(Arizona continues its slide into racist paranoia... )
Arizona legislature bans ethnic-studies programs
by Liz Goodwin
Just a week after signing the country's toughest immigration bill into law, Arizona Gov. Jan Brewer now must decide whether to endorse another bill passed by her state legislature — one that outlaws ethnic-studies programs in public schools.
The bill forbids Arizona schools from using any curriculum that promotes "the overthrow of the United States government" or "resentment toward a race or class of people." It also disallows any curriculum that's "designed primarily for pupils of a particular ethnic group" or that seeks to "advocate ethnic solidarity instead of the treatment of pupils as individuals."
Arizona's superintendent for public instruction, Tom Horne, has said he's backing the measure because ethnic-studies programs encourage "ethnic chauvinism"; he's also suggested that such programs could breed secessionist sentiment among Hispanic students.

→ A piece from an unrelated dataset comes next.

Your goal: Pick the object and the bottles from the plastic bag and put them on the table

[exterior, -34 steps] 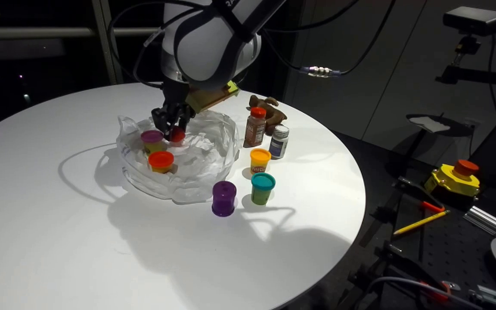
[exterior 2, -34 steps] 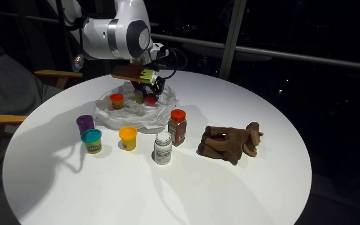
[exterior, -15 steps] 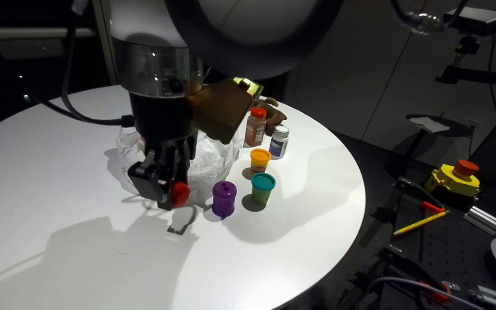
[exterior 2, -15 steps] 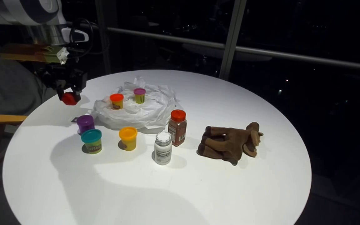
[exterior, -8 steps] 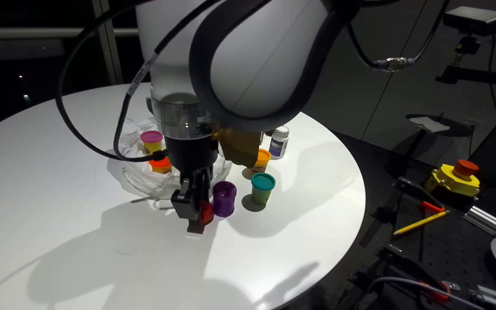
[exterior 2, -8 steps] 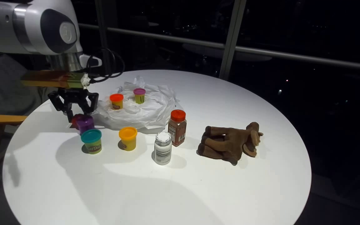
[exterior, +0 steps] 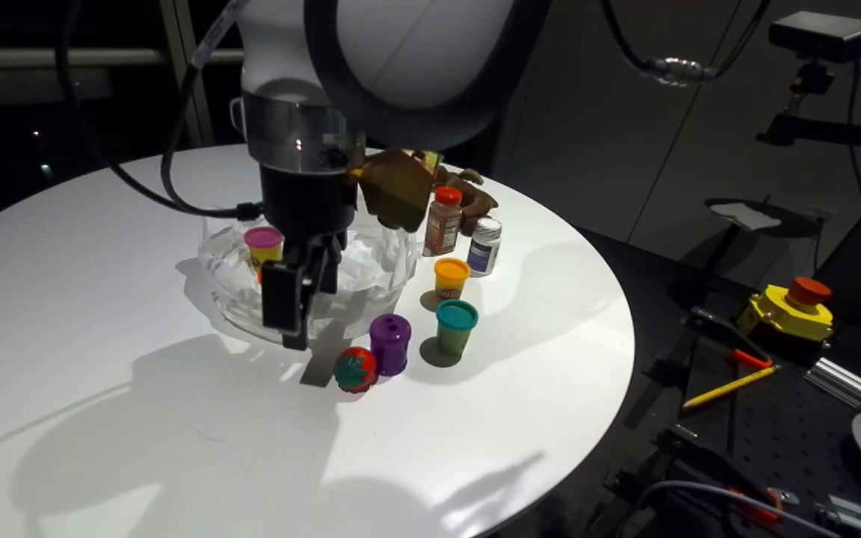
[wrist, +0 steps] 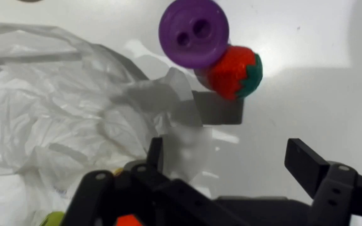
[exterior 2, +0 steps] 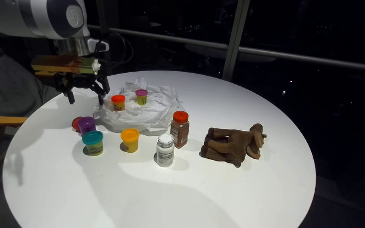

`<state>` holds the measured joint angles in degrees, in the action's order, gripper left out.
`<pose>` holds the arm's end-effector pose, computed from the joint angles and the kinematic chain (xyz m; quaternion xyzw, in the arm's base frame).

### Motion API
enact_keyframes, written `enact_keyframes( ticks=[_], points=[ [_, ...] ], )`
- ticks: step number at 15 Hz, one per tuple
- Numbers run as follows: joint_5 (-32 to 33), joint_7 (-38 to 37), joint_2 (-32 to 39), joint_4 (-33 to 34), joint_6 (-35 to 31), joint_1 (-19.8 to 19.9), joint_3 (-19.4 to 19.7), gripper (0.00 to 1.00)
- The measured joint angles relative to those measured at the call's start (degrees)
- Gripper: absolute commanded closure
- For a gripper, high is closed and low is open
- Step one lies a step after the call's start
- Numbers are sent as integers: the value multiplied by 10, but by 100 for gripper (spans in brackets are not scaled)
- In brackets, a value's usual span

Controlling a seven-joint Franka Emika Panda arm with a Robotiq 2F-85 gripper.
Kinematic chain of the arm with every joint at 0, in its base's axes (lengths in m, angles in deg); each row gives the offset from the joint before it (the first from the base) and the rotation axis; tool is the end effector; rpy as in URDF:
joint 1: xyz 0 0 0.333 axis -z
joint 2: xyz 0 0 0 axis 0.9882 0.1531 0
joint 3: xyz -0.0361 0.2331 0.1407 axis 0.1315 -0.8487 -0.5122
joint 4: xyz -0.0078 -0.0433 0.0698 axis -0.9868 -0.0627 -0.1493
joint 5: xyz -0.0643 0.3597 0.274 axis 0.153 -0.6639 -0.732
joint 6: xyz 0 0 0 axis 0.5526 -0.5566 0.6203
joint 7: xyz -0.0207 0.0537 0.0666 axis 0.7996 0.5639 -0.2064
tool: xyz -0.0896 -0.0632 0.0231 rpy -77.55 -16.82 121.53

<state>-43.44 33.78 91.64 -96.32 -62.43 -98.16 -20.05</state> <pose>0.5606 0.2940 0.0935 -0.9573 -0.2884 -0.0176 0.0041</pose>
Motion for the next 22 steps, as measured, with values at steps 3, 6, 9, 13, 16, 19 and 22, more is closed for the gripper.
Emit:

Republican state Sen. Jack Harper also voted for the bill, saying that certain Hispanic-themed ethnic-studies programs are "trying to say that somebody who came to this country illegally is somehow oppressed. That's crazy stuff."
But the legislation's opponents say that, if the bill is signed into law, the state, not the targeted programs, would be promoting a politicized curriculum. Democratic state Sen. Linda Lopez says the bill would target a Mexican-American studies program used in her home district of Tucson. She offered an amendment — which the legislature approved — mandating that Arizona schools adopt curricula that include discussions of incidents of genocide such as the Holocaust, so that such material would not be considered as promoting "ethnic resentment."
In another controversial shift in state education policy, the Wall Street Journal has reported that the Arizona Department of Education has begun telling principals to remove teachers who speak English with an accent from classes with students who are still learning English. Some school officials are complaining that the move will remove experienced teachers from classrooms that need them. Margaret Dugan, the state's deputy superintendent of schools, told the Journal the request is "politicizing the educational environment."
"Teachers should speak good grammar because kids pick up what they hear," Johanna Haver, an adviser to Arizona educators, told the Journal. "Where you draw the line is debatable."
The Education Department permits teachers who don't meet fluency standards to take classes to improve.